Print all the records exactly as they stand.

[[ Information shown open ]]

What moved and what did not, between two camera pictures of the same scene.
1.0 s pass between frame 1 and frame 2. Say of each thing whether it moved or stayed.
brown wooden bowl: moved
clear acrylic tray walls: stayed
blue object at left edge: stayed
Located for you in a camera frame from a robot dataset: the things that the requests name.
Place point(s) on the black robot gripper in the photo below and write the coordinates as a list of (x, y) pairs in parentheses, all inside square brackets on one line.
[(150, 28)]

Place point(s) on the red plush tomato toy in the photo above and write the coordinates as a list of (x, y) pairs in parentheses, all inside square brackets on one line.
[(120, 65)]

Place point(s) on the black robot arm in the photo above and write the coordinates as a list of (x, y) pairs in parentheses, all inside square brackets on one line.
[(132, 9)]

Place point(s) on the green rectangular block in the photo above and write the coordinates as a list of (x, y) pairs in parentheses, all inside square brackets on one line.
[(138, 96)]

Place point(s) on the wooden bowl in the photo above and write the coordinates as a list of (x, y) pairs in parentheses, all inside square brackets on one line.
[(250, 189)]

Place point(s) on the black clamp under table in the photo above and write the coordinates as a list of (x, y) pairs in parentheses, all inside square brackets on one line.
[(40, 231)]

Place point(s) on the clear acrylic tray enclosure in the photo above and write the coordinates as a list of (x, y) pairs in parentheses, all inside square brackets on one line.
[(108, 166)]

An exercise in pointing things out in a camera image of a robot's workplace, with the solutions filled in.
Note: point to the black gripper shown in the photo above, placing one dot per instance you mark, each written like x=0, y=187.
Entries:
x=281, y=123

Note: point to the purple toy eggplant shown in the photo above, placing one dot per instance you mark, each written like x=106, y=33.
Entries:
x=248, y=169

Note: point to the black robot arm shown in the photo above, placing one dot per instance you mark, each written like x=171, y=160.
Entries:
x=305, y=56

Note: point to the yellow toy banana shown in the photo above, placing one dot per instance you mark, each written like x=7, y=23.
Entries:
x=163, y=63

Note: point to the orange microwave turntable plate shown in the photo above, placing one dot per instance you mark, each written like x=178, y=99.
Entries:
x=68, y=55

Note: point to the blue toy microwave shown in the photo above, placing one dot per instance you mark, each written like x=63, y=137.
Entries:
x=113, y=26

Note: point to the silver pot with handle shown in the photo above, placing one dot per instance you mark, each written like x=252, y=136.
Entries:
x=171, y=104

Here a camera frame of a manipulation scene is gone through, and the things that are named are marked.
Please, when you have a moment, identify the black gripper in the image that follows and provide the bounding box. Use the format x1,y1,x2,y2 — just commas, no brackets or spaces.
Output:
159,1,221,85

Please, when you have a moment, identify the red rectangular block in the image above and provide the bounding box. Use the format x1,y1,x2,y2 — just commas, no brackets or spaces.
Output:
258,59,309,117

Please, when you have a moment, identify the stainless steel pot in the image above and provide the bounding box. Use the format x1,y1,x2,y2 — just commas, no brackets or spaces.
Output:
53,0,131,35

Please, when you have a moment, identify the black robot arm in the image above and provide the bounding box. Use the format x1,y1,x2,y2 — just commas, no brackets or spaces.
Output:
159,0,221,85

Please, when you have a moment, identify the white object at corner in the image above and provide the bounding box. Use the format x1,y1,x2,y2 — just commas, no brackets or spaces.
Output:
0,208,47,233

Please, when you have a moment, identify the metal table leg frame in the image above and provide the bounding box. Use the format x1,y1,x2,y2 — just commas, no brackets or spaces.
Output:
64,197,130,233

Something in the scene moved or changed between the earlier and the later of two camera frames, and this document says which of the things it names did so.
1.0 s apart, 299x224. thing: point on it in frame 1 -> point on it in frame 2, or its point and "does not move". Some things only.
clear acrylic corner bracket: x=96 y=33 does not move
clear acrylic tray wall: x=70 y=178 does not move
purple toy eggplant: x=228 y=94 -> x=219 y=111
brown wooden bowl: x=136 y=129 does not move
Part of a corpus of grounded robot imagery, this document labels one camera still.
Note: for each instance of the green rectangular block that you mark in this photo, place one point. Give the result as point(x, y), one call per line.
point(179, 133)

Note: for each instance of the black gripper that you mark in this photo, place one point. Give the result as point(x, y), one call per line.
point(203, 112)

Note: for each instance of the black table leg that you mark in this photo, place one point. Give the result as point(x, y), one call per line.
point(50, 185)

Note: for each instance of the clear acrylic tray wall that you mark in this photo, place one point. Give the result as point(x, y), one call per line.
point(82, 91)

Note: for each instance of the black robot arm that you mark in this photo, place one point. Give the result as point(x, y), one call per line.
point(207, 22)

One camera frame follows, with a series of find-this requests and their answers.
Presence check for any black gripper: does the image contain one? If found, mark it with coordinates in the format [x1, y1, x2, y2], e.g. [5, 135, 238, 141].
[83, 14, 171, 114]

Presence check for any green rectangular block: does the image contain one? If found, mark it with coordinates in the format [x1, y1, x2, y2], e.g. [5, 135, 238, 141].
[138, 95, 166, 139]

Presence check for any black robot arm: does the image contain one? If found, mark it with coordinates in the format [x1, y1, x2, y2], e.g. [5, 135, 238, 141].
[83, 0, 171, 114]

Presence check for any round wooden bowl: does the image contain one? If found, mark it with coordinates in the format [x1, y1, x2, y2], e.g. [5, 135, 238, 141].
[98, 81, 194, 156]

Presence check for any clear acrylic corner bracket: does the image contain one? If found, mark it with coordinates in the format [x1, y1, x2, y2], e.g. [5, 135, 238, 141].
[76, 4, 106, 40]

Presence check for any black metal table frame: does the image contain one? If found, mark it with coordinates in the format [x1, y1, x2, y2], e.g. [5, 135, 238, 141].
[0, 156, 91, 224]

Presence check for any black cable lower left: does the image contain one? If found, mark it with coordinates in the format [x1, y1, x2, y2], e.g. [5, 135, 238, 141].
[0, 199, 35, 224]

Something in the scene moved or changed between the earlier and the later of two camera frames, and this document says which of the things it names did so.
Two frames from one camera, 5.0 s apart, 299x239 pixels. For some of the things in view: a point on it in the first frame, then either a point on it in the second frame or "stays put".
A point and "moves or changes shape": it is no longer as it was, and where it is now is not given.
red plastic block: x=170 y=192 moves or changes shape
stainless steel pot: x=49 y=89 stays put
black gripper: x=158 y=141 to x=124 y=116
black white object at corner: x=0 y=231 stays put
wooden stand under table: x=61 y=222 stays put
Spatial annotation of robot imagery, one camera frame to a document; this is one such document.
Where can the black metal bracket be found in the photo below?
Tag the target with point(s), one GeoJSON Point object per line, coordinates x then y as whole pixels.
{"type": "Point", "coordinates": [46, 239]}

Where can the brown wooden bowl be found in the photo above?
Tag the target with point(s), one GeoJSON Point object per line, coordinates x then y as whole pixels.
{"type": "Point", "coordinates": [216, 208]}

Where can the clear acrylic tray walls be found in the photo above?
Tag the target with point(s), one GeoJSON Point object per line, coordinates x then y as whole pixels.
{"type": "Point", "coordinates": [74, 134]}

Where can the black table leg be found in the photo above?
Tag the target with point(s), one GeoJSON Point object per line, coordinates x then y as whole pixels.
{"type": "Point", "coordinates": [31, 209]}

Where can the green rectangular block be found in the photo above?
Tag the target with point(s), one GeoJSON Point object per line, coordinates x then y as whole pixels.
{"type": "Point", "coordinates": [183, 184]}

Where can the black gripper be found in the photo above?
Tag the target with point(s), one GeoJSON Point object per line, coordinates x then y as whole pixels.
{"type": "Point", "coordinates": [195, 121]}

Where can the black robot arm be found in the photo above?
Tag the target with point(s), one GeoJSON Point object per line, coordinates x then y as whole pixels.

[[ Information shown closed ]]

Exercise response.
What moved and what did not, between two camera pictures of the same scene.
1.0 s pass between frame 1 and frame 2. Say of each thing whether it moved or stayed.
brown wooden bowl: moved
clear acrylic tray walls: stayed
blue object at left edge: stayed
Located for you in a camera frame from a robot dataset: the things that the requests name.
Place point(s) on the black robot gripper in the photo below and write the coordinates as a list of (x, y) pairs in parentheses, all inside square brackets on one line.
[(150, 28)]

Place point(s) on the red plush tomato toy in the photo above and write the coordinates as a list of (x, y) pairs in parentheses, all inside square brackets on one line.
[(120, 65)]

Place point(s) on the black robot arm in the photo above and write the coordinates as a list of (x, y) pairs in parentheses, all inside square brackets on one line.
[(132, 9)]

Place point(s) on the green rectangular block in the photo above and write the coordinates as a list of (x, y) pairs in parentheses, all inside square brackets on one line.
[(138, 96)]

Place point(s) on the wooden bowl in the photo above and write the coordinates as a list of (x, y) pairs in parentheses, all inside square brackets on one line.
[(250, 189)]

Place point(s) on the black clamp under table in the photo above and write the coordinates as a list of (x, y) pairs in parentheses, all inside square brackets on one line.
[(40, 231)]

Place point(s) on the clear acrylic tray enclosure in the photo above and write the coordinates as a list of (x, y) pairs in parentheses, all inside square brackets on one line.
[(108, 166)]

An exercise in pointing things out in a camera image of a robot's workplace, with the solutions filled in.
Note: point to the black gripper shown in the photo above, placing one dot per instance you mark, each written like x=0, y=187.
Entries:
x=281, y=123

Note: point to the purple toy eggplant shown in the photo above, placing one dot per instance you mark, each written like x=106, y=33.
Entries:
x=248, y=169

Note: point to the black robot arm shown in the photo above, placing one dot per instance you mark, each written like x=171, y=160.
Entries:
x=305, y=56

Note: point to the yellow toy banana shown in the photo above, placing one dot per instance you mark, each written like x=7, y=23.
Entries:
x=163, y=63

Note: point to the orange microwave turntable plate shown in the photo above, placing one dot per instance you mark, each written like x=178, y=99.
Entries:
x=68, y=55

Note: point to the blue toy microwave shown in the photo above, placing one dot per instance you mark, each written like x=63, y=137.
Entries:
x=113, y=26

Note: point to the silver pot with handle shown in the photo above, placing one dot per instance you mark, each written like x=252, y=136.
Entries:
x=171, y=104

Here a camera frame of a manipulation scene is gone through, and the things that are named are marked.
Please, when you have a moment, identify the black gripper in the image that follows and provide the bounding box. Use the format x1,y1,x2,y2 — just commas, no brackets or spaces.
Output:
159,1,221,85

Please, when you have a moment, identify the red rectangular block in the image above and provide the bounding box. Use the format x1,y1,x2,y2 — just commas, no brackets or spaces.
Output:
258,59,309,117

Please, when you have a moment, identify the stainless steel pot in the image above and provide the bounding box. Use the format x1,y1,x2,y2 — just commas, no brackets or spaces.
Output:
53,0,131,35

Please, when you have a moment, identify the black robot arm in the image above and provide the bounding box. Use the format x1,y1,x2,y2 — just commas, no brackets or spaces.
Output:
159,0,221,85

Please, when you have a moment, identify the white object at corner in the image above and provide the bounding box. Use the format x1,y1,x2,y2 — just commas, no brackets or spaces.
Output:
0,208,47,233

Please, when you have a moment, identify the metal table leg frame in the image above and provide the bounding box. Use the format x1,y1,x2,y2 — just commas, no brackets or spaces.
Output:
64,197,130,233

Something in the scene moved or changed between the earlier and the later of two camera frames, and this document says which of the things it names did so.
1.0 s apart, 299x224. thing: point on it in frame 1 -> point on it in frame 2, or its point and "does not move". Some things only.
clear acrylic corner bracket: x=96 y=33 does not move
clear acrylic tray wall: x=70 y=178 does not move
purple toy eggplant: x=228 y=94 -> x=219 y=111
brown wooden bowl: x=136 y=129 does not move
Part of a corpus of grounded robot imagery, this document labels one camera still.
Note: for each instance of the green rectangular block that you mark in this photo, place one point. Give the result as point(x, y), one call per line.
point(179, 133)

Note: for each instance of the black gripper that you mark in this photo, place one point. Give the result as point(x, y), one call per line.
point(203, 112)

Note: for each instance of the black table leg that you mark in this photo, place one point. Give the result as point(x, y), one call per line.
point(50, 185)

Note: for each instance of the clear acrylic tray wall that you mark in this photo, place one point. Give the result as point(x, y), one call per line.
point(82, 91)

Note: for each instance of the black robot arm that you mark in this photo, place one point. Give the result as point(x, y), one call per line.
point(207, 22)

One camera frame follows, with a series of find-this requests and their answers.
Presence check for any black gripper: does the image contain one? If found, mark it with coordinates in the format [x1, y1, x2, y2], e.g. [5, 135, 238, 141].
[83, 14, 171, 114]

Presence check for any green rectangular block: does the image contain one? If found, mark it with coordinates in the format [x1, y1, x2, y2], e.g. [5, 135, 238, 141].
[138, 95, 166, 139]

Presence check for any black robot arm: does the image contain one? If found, mark it with coordinates in the format [x1, y1, x2, y2], e.g. [5, 135, 238, 141].
[83, 0, 171, 114]

Presence check for any round wooden bowl: does the image contain one? If found, mark it with coordinates in the format [x1, y1, x2, y2], e.g. [5, 135, 238, 141].
[98, 81, 194, 156]

Presence check for any clear acrylic corner bracket: does the image contain one? If found, mark it with coordinates in the format [x1, y1, x2, y2], e.g. [5, 135, 238, 141].
[76, 4, 106, 40]

Presence check for any black metal table frame: does the image contain one? If found, mark it with coordinates in the format [x1, y1, x2, y2], e.g. [5, 135, 238, 141].
[0, 156, 91, 224]

Presence check for any black cable lower left: does the image contain one? If found, mark it with coordinates in the format [x1, y1, x2, y2], e.g. [5, 135, 238, 141].
[0, 199, 35, 224]

Something in the scene moved or changed between the earlier and the later of two camera frames, and this document says which of the things it names did so.
Two frames from one camera, 5.0 s apart, 299x239 pixels. For some of the things in view: a point on it in the first frame, then either a point on it in the second frame or "stays put".
A point and "moves or changes shape": it is no longer as it was, and where it is now is not given.
red plastic block: x=170 y=192 moves or changes shape
stainless steel pot: x=49 y=89 stays put
black gripper: x=158 y=141 to x=124 y=116
black white object at corner: x=0 y=231 stays put
wooden stand under table: x=61 y=222 stays put
Spatial annotation of robot imagery, one camera frame to a document; this is one such document.
Where can the black metal bracket be found in the photo below?
Tag the target with point(s), one GeoJSON Point object per line, coordinates x then y as whole pixels.
{"type": "Point", "coordinates": [46, 239]}

Where can the brown wooden bowl be found in the photo above?
Tag the target with point(s), one GeoJSON Point object per line, coordinates x then y as whole pixels.
{"type": "Point", "coordinates": [216, 208]}

Where can the clear acrylic tray walls be found in the photo above?
Tag the target with point(s), one GeoJSON Point object per line, coordinates x then y as whole pixels.
{"type": "Point", "coordinates": [74, 134]}

Where can the black table leg be found in the photo above?
Tag the target with point(s), one GeoJSON Point object per line, coordinates x then y as whole pixels.
{"type": "Point", "coordinates": [31, 209]}

Where can the green rectangular block be found in the photo above?
Tag the target with point(s), one GeoJSON Point object per line, coordinates x then y as whole pixels.
{"type": "Point", "coordinates": [183, 184]}

Where can the black gripper be found in the photo above?
Tag the target with point(s), one GeoJSON Point object per line, coordinates x then y as whole pixels.
{"type": "Point", "coordinates": [195, 121]}

Where can the black robot arm be found in the photo above?
Tag the target with point(s), one GeoJSON Point object per line, coordinates x then y as whole pixels.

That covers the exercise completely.